ミンコフスキ&ルーヴル宮音楽隊によるハイドンのザロモンセットから≪太鼓連打≫と≪ロンドン≫を聴いて

ミンコフスキ&ルーヴル宮音楽隊によるハイドンのザロモンセットから太鼓連打ロンドン2009年録音)を聴いてみました。
NML
(ナクソス・ミュージック・ライブラリー)に収蔵されている音盤での鑑賞になります。

溌剌としていて、喜びに溢れた演奏となっています。新鮮味にも満ちてもいる。
屈託がなくて、晴朗で、伸びやかで、生き生きとした表情を湛えている。音楽がキビキビと躍動していて、至る所で音楽が弾けてもいる。そのために、聴いていて、清々しい気持ちに浸れるとともに、心がウキウキとしてきます。
そう、とても痛快な演奏だと思うのです。しかも、頗る真摯な姿勢が感じられる。
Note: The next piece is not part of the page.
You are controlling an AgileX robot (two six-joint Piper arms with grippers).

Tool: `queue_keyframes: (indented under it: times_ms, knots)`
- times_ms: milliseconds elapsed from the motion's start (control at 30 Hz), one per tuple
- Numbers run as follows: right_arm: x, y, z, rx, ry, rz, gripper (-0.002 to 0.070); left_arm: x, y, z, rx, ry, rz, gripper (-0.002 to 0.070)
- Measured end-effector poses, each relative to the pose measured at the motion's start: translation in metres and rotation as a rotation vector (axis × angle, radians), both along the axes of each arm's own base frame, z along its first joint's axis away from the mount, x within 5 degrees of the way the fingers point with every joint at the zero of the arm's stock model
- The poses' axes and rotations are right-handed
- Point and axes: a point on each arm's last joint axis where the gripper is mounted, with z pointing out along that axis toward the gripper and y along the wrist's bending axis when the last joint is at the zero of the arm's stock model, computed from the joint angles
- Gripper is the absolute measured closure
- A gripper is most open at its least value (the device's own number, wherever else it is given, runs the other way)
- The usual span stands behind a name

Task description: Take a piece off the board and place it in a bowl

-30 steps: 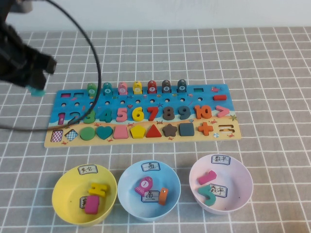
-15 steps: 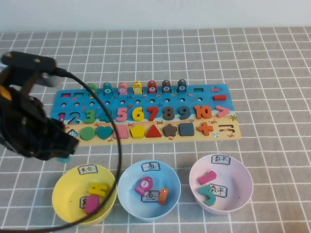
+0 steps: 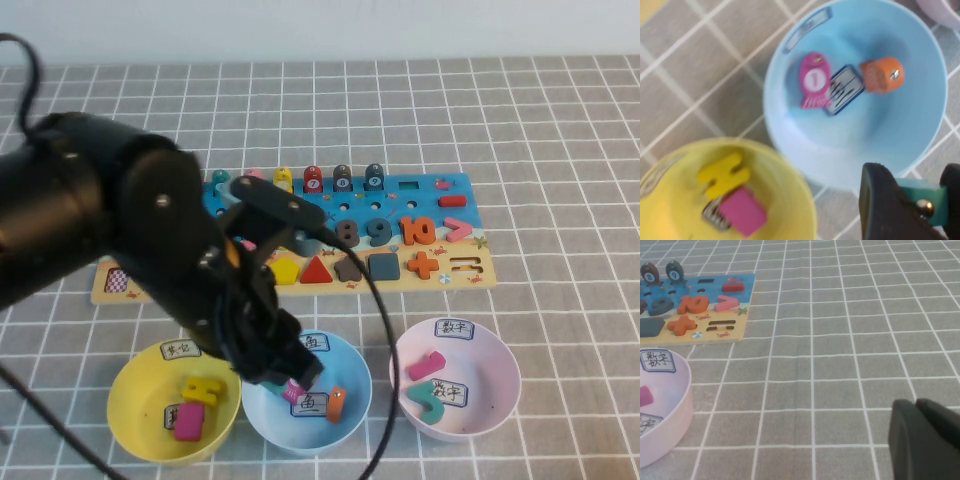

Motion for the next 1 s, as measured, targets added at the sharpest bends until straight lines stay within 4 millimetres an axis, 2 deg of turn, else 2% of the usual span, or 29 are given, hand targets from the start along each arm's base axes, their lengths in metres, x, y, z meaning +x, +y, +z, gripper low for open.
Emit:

そして、人懐っこさが感じられもする。更には、茶目っ気が感じられもする。≪太鼓連打≫の冒頭(更には、第1楽章のコーダに入る直前でも)で奏でられるティンパニの連打を、リズミカルなパッセージとして叩かせるなど、愉快なアイディアが散りばめられていたりもする。
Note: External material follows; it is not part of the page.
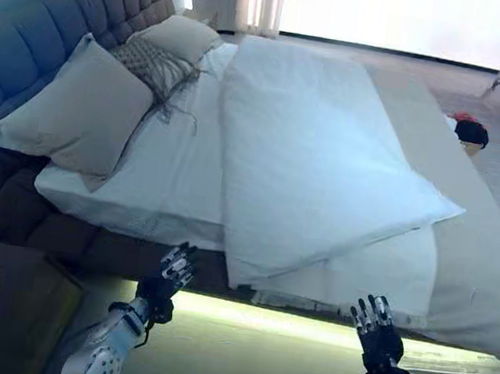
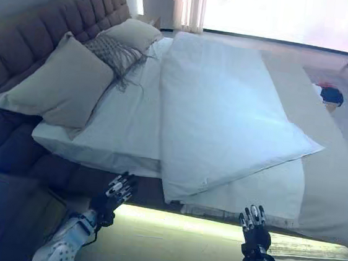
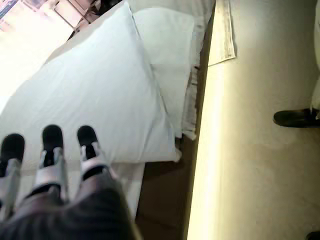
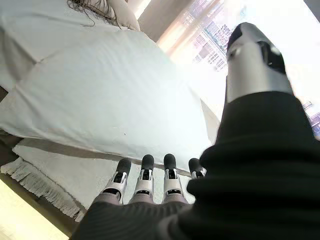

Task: Make the bed neatly

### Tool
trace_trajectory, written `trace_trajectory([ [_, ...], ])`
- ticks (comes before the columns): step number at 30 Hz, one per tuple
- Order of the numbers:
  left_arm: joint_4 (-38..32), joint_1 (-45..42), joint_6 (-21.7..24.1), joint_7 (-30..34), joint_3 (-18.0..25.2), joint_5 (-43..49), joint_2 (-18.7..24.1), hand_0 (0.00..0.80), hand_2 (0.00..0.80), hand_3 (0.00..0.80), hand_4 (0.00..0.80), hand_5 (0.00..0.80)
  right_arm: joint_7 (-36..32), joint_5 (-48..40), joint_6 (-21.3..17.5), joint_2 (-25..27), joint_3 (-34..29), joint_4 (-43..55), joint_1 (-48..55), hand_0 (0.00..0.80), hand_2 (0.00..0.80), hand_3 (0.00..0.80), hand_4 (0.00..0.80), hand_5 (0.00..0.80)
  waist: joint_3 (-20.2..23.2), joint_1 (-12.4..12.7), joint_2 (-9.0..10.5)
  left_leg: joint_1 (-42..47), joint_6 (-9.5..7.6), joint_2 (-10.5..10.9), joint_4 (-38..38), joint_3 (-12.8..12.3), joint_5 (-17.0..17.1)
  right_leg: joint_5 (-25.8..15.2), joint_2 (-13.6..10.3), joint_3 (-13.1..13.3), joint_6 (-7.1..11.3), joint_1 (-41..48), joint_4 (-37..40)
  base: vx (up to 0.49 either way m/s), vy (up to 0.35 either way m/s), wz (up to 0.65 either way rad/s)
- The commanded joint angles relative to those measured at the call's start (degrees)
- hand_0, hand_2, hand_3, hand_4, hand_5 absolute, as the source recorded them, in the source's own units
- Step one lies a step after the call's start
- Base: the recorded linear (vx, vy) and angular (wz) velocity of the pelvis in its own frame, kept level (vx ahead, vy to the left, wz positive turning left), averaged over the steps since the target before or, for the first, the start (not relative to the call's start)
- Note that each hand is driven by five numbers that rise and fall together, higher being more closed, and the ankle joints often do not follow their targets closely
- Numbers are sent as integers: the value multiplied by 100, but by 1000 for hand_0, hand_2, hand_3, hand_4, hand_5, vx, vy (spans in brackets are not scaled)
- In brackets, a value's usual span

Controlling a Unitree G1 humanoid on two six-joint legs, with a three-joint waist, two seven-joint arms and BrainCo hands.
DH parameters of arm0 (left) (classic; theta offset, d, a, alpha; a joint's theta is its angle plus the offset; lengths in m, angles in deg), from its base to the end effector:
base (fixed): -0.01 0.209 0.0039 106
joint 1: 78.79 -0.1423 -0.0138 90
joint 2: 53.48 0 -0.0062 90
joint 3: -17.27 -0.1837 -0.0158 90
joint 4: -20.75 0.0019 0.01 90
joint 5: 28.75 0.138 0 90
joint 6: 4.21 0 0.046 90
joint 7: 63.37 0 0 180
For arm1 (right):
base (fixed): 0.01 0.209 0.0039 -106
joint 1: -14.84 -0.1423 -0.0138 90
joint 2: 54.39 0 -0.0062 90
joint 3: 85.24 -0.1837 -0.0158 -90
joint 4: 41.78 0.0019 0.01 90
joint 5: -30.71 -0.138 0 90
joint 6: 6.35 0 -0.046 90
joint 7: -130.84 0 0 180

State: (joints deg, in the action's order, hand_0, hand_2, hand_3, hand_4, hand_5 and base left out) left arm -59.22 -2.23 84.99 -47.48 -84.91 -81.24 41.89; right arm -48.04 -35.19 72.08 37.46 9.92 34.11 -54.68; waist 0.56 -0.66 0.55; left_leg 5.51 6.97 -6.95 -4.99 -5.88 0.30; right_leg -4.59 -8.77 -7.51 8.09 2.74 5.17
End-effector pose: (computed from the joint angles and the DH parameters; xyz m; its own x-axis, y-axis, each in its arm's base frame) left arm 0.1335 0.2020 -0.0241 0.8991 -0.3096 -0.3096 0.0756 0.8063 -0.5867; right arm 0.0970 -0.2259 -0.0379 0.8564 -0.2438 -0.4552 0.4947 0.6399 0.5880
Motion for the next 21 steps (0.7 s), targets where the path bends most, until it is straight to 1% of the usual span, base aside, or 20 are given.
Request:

そのうえで、ハイドンの後期の交響曲に相応しい安定感と言いましょうか構成感の確かと言いましょうか、そういったものをシッカリと感じさせてくれます。それは特に、≪ロンドン≫において顕著に感じられる。
なるほど、両曲ともに全体的に速めのテンポが採られていて、疾駆感に溢れた演奏が展開されています。それでいて、弾き飛ばすような風情は全く見受けられずに、ドッシリとした手応えが備わっている。それは、この2曲が元から宿している「生命」ゆえなのでありましょうが、そのような活力をシッカリと引き出してくれているところが、なんとも尊いことだと言いたい。
また、古楽器ならではの、清新な響きにも大いに惹かれます。管楽器の鄙びた音色(特にオーボエ)も、なかなかチャーミング。